Sembilan
"Akhirnya Pak, anak itu berguna juga buat keluarga. Ibu sangat senang ada laki-laki bodoh yang mau sama anak kita, dan bersedia membayar hutang-hutang kita ke renternir dan juga ke Bank," ujar Bu Rini, ibunya Raya.

"Betul banget, Bu. Bapak senang kita bisa terbebas dari belitan hutang. Dan hidup kita pasti enak, karena nanti bisa memanfaatkan suami si Raya itu, agar dia ngasih jatah uang bulanan pada kita. Sehingga kita nggak harus pontang-panting lagi bekerja," ujar Bapaknya lebih tidak berperasaan lagi.

Seharusnya sebagai bapak dia melindungi putrinya. Bukan mendukung apa yang dilakukan oleh istrnya, karena sumber masalah ini semua berawal dari perselingkuhannya. Sehingga Bu Rini yang sedang mengandung, sangat benci sekali pada Raya. Kerena menurutnya, wajah Raya sangat mirip dengan selingkuhan suaminya, dulu.
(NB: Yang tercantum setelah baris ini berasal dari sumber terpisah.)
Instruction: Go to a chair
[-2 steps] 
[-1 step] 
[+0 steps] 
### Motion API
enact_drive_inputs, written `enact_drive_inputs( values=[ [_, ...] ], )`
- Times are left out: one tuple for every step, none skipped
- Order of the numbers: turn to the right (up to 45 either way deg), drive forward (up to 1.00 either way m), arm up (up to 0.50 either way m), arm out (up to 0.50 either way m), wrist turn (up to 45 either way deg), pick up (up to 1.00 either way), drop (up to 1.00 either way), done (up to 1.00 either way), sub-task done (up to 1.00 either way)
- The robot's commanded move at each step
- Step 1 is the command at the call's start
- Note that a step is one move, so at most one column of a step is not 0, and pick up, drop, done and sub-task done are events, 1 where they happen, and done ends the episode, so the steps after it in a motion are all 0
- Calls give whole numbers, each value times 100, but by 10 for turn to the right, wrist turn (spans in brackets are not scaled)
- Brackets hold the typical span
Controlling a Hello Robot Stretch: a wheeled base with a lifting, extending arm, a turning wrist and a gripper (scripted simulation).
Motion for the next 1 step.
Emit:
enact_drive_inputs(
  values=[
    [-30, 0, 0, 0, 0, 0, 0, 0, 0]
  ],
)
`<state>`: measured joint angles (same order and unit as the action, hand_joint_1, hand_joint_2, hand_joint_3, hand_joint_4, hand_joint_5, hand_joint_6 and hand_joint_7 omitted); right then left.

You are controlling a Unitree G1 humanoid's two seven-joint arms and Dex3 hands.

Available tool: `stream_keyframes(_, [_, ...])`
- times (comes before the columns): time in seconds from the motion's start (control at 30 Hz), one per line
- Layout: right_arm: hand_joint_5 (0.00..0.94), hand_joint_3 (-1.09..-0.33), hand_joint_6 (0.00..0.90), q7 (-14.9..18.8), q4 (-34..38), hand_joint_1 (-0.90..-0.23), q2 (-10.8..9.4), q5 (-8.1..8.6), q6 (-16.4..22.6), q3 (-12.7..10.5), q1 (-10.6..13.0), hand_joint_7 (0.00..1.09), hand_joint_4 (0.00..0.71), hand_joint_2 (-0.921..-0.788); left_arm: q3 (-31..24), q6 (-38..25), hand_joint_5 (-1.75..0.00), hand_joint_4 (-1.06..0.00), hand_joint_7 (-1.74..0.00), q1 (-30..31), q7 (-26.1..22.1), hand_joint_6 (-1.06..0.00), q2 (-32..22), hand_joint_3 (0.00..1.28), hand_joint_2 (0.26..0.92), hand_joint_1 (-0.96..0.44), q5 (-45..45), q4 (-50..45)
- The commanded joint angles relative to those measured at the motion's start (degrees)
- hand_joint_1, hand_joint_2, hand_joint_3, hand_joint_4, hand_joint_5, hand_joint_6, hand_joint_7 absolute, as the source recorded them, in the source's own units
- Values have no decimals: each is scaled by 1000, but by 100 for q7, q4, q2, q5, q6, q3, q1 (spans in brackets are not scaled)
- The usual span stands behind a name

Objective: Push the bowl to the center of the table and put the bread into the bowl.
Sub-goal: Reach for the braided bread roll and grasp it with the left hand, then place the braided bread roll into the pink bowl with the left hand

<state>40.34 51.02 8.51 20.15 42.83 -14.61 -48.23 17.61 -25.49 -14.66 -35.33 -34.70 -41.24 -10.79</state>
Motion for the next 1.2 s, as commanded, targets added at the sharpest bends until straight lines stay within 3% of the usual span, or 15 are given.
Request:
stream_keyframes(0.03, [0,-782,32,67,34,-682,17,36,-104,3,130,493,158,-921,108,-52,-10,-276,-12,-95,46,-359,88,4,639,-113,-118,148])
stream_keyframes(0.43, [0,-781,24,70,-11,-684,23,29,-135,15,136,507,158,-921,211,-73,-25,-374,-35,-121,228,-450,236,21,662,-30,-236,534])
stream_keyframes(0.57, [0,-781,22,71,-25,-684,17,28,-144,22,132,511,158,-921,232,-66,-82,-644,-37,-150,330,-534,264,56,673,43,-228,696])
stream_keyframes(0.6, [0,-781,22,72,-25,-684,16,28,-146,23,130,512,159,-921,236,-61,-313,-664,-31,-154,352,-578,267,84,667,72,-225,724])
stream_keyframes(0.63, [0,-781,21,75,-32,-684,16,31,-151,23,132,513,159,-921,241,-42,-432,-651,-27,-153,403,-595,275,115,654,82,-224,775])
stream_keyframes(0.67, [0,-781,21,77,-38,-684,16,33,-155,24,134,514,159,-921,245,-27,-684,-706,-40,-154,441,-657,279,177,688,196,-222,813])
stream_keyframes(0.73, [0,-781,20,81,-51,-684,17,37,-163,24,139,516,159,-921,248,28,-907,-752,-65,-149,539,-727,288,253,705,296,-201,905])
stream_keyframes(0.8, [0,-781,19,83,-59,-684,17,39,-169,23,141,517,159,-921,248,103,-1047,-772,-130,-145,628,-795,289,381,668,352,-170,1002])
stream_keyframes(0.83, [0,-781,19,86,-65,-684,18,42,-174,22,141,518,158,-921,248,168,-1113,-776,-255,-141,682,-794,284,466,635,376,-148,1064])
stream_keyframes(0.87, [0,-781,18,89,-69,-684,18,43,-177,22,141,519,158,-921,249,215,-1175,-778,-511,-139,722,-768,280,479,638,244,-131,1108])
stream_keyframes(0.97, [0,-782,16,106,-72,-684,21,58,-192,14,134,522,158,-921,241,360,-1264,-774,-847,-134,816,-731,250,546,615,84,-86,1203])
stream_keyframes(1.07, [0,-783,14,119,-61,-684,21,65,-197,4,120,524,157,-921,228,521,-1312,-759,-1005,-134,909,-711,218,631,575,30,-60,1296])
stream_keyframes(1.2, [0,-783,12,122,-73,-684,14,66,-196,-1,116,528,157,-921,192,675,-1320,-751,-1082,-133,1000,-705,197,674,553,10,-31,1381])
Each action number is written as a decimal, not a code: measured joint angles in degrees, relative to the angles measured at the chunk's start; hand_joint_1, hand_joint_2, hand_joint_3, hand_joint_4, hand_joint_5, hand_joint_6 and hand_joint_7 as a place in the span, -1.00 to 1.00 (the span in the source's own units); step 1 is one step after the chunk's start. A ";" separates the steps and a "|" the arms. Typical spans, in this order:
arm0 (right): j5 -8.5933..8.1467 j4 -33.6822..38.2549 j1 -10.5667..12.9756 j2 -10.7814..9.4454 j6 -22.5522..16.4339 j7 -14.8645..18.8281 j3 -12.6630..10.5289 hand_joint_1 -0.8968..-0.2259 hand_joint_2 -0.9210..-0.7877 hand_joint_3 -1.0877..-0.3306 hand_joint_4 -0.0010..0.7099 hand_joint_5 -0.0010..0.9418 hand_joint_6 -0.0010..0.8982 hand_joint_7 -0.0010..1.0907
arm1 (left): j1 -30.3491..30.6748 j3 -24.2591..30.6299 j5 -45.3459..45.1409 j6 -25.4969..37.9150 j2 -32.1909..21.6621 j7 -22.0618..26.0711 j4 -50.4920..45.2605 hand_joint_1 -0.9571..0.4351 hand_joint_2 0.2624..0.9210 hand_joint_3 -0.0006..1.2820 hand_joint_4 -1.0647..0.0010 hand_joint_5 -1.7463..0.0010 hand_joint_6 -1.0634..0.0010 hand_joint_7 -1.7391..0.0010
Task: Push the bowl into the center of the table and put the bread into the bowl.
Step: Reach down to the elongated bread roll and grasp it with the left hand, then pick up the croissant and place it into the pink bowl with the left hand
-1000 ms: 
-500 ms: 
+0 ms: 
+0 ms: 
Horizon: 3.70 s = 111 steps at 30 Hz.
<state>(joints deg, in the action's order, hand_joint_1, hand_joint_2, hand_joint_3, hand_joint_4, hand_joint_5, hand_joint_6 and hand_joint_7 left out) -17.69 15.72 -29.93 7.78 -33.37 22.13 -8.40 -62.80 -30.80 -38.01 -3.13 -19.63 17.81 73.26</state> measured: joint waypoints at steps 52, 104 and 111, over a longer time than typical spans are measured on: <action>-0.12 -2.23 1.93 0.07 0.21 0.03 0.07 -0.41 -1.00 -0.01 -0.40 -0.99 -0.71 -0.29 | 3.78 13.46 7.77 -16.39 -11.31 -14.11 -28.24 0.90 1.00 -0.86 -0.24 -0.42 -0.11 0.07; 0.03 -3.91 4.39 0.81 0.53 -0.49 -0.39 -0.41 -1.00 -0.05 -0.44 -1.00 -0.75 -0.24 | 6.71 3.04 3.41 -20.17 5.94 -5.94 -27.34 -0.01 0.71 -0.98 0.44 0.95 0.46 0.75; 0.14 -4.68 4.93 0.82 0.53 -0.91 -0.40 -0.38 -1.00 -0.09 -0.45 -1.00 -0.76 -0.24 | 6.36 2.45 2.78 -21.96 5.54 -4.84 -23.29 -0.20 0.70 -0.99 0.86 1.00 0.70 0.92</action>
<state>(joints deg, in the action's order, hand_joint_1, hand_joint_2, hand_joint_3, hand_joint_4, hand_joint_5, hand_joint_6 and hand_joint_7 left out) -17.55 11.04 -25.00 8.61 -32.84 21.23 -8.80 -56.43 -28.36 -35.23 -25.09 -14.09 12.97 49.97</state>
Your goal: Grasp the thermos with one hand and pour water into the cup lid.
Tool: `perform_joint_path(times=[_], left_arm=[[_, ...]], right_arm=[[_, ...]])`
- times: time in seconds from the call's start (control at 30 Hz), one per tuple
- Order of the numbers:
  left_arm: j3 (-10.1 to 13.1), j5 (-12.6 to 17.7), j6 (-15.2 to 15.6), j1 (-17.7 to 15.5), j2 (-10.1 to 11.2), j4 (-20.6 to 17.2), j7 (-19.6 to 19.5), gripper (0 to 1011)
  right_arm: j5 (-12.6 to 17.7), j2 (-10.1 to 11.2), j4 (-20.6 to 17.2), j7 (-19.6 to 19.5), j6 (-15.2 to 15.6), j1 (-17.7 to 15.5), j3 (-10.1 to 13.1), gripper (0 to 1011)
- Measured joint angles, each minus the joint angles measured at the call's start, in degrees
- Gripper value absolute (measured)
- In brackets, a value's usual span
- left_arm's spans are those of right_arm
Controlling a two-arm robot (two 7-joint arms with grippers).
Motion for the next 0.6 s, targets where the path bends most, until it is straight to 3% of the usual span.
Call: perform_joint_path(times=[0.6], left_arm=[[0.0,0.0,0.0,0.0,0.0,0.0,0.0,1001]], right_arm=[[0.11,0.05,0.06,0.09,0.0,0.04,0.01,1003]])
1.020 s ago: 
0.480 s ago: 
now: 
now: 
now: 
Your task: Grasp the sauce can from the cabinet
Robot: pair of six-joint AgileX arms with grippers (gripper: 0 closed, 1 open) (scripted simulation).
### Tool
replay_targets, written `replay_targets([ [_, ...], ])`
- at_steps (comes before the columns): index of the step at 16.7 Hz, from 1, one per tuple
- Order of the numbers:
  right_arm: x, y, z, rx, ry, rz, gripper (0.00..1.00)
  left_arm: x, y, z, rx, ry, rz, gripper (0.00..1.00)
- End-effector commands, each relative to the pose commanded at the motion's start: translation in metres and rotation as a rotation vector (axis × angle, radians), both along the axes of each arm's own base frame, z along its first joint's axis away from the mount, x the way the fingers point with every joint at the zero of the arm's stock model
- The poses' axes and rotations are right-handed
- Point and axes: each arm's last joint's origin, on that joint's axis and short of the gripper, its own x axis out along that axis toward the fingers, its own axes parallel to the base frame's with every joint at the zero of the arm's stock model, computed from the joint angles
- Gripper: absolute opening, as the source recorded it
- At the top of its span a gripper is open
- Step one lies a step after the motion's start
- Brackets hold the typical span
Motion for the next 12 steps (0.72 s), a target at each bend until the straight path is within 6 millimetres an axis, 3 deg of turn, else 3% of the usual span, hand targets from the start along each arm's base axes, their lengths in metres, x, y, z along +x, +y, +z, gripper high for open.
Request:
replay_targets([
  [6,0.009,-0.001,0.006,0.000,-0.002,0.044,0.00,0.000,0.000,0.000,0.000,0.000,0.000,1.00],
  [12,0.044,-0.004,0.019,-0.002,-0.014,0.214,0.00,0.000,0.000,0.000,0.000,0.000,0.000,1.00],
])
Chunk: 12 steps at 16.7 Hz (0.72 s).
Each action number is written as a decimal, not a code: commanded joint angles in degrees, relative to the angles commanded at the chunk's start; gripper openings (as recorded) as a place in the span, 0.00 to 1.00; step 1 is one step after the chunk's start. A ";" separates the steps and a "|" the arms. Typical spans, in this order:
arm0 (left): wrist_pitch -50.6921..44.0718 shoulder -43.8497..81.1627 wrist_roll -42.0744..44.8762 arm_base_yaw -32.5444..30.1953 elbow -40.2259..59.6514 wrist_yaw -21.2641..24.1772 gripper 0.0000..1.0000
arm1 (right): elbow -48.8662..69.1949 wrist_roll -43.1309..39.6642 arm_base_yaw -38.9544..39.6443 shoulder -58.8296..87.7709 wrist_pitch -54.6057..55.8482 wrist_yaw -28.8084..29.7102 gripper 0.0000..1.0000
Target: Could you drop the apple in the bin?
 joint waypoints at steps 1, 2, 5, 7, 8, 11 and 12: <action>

Mata Bu Rini terbelalak senang, demi mendengar ucapan suaminya. Benar juga, dengan Raya menikah, ia bisa mendapat keuntungan yang berlipat. Tidak usah bekerja lagi bikin kue yang harus dititipkan ke warung tetangga, atau terima pesanan. Dan ada yang bisa bantuin kuliah Raisa, juga membeli keinginan putri bungsunya yang tidak boleh ada kata, 'tidak ada.' Raisa adalah anak yang keinginannya selalu dituruti dari kecil, kalau bilang tidak boleh, maka ia akan tantrum, dan hal ini berlanjut hingga ia dewasa. Raisa akan membanting-bantingkan barang, jika kemauannya tidak dituruti. Bersyukurnya anak itu cantik dan juga cerdas. 

"Betul apa yang dikatakan Bapak. Ibu senang banget mendengarnya. Kita memang akan dobel untung. Si anak bodoh itu, pasti akan mengikuti kemauan kita, dengan merayu suaminya. Nggak sia-sia ibu punya anak bodoh, sehingga bisa dimanfaatkan," ujarnya sumringah.

Ganesa yang sudah menemukan rumah orang tua Raya, ia menelan ludah kasar ketika mendengar ucapan kedua orang tua tidak berperasaan tersebut. Ingin rasanya ia menendang apa saja yang ada di depannya, tetapi ia tahan. Tapi ia tidak kehilangan akal, ia berhasil merekam percakapan orang tua jahat tersebut, yang mungkin sewaktu-waktu bisa dibutuhkan. Setelah menyimpan ponsel ke dalam saku celananya, Ganesa membaca salam sambil mengetuk pintu rumah yang tertutup.

"Assalamu'alaikum," ucap Ganesa dengan suara sedikit dikeraskan.

"Sepertinya dia sudah datang, Pak," bisik Bu Rini pada suaminya.

"Semoga dia tidak mendengar percakapan kita, ya, Bu," ujar suaminya pelan. Perasaannya mulai tidak enak. Jangan-jangan calon menantunya itu mendengar ucapan dia dengan istrinya.

Bu Rini dan suaminya pun menyambut tamu yang datang, dan mempersilahkan tamunya masuk.

"Maaf Bu, saya datang ke sini bersama teman saya yang seorang pengacara," ujar Ganesa sambil memperkenalkan Markus.

Bu Rini membeliakan matanya, dadanya langsung berdebar kencang. Ini mau melunasi hutang, tapi kenapa harus bawa pengacara segala.

"Sebentar-kenapa-harus bawa-pengacara?" ujar Bu Rini gugup.

"Karena ini masalah hutang piutang yang harus diselesaikan secara hukum. Sebenarnya beberapa orang saksi sudah cukup, tapi saya takut dikemudian hari dirugikan, jadi sebelum melakukan pelunasan hutang, Bapak dan Ibu harus melakukan perjanjian dengan menandatangi surat yang saya bawa ini."